When Jackie discovers Debbie's bloodied jacket and finds out from her that she was involved in the barman's murder, she and her boyfriend Graham Heller, an investigative psychiatrist who has in the meantime himself found out about Jackie's family history, lead the police to the body in the boot. It is missing an eye - a wound that could not have been inflicted with a chain and is reminiscent of the wounds inflicted by Dorothy on her victims. As it is thus revealed, Debbie and Dorothy have been secretly meeting without Jackie's knowledge, and Debbie has apparently taken on her mother's pathological urges herself.

Meanwhile, Debbie escapes with Alec to the farmhouse, where Dorothy kills Alec. Jackie suggests that Graham call on her stepmum, and he goes there alone to talk to Dorothy, with Jackie following shortly after. When Graham arrives, Debbie reveals his identity to Dorothy, who kills him. When Jackie arrives, she encounters her dad alone, who tells her they feel Debbie belongs more to them than she. She starts looking for Graham and finds Dorothy and Debbie with his body in the attic. As Dorothy and Debbie circle in on her, Edmund, who has followed her there, blocks the door. As Jackie cries for his help, the film closes with a freeze frame of Edmund restraining his urges to come to her aid and looking in dismay at his daughter's imminent demise with a voice-over of what the judge had said to him and Dorothy when they were sentenced to the mental institution in court.

==Cast==
- Rupert Davies as Edmund Yates
- Sheila Keith as Dorothy Yates
- Deborah Fairfax as Jackie Yates
- Paul Greenwood as Graham Heller
- Kim Butcher as Debbie Yates
- Leo Genn as Dr. Lytell
- Gerald Flood as Matthew Laurence
- Fiona Curzon as Merle
- Jon Yule as Robin
- Trisha Mortimer as Lillian
- Pamela Fairbrother as Delia
- Edward Kalinski as Alec Marini
- Victor Winding as Detective Inspector
- Anthony Hennessey as Detective Sergeant
- Noel Johnson as The Judge
- Michael Sharvell-Martin as Douglas Metchick
- Tommy Wright as Nightclub Manager
- Andrew Sachs as Barry Nichols
- Nicholas John as Peter
- Jack Dagmar as Old Man

==Production==
The film was shot on location in Shepherd's Bush, London and in Haslemere, Surrey.

==Critical reception==
Time Out wrote at the time of the film's release, "it is far better written and acted than you might expect, and Walker's direction is on another level altogether from Cool It Carol! or The Flesh and Blood Show. The problem is that there is absolutely no exposition or analysis, no flexibility about the theme; still contained within a basic formula, it tends to leave a highly unpleasant aftertaste"; while AllMovie wrote "Frightmare is a potent little chiller that is worth a look to horror fans in search of suitably grim fare from the 1970's and a worthy testament to Pete Walker's distinctive genre skills"; and DVD Talk wrote, "one of Peter Walker's best known and best remembered films, Frightmare gave the director the chance to really capitalize on his working relationship with oddball actress Sheila Keith and give her a starring role that fitted her unusual looks and acting style perfectly. At the same time, Frightmare also stands as an excellent example of the type of darkly humorous and semi-satirical horror movies that Walker excelled in, the kind that weren't afraid to rub the viewer's nose in the dirt a little bit or to give the establishment the big middle finger salute."

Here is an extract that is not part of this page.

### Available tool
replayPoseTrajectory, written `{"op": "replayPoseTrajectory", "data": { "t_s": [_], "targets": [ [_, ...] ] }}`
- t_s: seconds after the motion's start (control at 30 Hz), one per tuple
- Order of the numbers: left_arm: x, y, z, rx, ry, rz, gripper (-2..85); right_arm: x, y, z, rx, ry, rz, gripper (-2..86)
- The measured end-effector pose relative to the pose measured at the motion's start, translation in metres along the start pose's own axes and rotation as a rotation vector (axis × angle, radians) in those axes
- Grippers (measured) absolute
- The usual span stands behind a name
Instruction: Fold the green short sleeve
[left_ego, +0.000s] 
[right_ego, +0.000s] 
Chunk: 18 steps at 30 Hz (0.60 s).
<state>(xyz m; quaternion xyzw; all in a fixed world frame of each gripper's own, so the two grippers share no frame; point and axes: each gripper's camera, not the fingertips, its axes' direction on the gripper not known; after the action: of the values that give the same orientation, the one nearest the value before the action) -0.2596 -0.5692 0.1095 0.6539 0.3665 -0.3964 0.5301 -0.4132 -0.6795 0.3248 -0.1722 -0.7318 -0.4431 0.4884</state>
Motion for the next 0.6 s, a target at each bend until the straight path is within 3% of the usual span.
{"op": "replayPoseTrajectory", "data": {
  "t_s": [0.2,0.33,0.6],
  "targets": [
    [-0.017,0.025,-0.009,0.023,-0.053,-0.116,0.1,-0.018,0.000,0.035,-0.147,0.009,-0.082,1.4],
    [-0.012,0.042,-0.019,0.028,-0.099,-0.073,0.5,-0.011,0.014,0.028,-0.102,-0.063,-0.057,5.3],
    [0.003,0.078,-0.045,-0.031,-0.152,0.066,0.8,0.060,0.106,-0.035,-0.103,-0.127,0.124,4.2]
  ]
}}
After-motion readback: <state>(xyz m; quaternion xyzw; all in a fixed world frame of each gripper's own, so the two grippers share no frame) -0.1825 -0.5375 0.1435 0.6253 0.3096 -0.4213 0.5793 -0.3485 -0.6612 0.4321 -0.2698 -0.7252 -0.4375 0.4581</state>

The critic Philip French, writing in The Times, stated that "Frightmare is a nasty, foolish and morally repellent British Horror film, without an ounce of humour though with a plethora of hilarious lines... What [the film] lacks in imagination it attempts to make up in gore. The consistently stolid pace is mitigated by the varied nature by which the cannibal dispatches her victims... The picture argues strongly that no patient should ever be released from an asylum for the criminally insane; this presumably is its bizarre claim to redeeming social value."